Source material
<<<<

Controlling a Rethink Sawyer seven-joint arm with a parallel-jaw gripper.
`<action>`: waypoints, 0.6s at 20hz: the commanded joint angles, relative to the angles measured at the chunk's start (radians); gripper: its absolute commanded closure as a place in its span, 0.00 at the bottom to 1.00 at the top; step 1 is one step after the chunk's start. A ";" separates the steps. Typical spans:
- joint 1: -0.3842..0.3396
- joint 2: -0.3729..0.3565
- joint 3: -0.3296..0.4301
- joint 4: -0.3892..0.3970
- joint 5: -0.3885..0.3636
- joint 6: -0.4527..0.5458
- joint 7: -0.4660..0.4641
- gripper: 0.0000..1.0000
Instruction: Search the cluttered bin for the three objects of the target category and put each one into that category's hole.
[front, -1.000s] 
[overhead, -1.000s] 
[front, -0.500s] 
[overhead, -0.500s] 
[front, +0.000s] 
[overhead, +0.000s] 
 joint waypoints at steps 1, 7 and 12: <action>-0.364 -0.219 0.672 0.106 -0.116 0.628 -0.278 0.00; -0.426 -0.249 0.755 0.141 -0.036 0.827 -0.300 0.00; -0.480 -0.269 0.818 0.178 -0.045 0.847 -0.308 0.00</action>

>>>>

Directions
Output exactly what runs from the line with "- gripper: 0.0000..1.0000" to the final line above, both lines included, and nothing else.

Answer for this exercise
- gripper: 0.0000..1.0000
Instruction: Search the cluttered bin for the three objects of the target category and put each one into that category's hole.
[front, -1.000s] 
[overhead, -1.000s] 
[front, -0.500s] 
[overhead, -0.500s] 
[front, +0.000s] 
[overhead, +0.000s] 
 joint waypoints at steps 1, 7 and 12: <action>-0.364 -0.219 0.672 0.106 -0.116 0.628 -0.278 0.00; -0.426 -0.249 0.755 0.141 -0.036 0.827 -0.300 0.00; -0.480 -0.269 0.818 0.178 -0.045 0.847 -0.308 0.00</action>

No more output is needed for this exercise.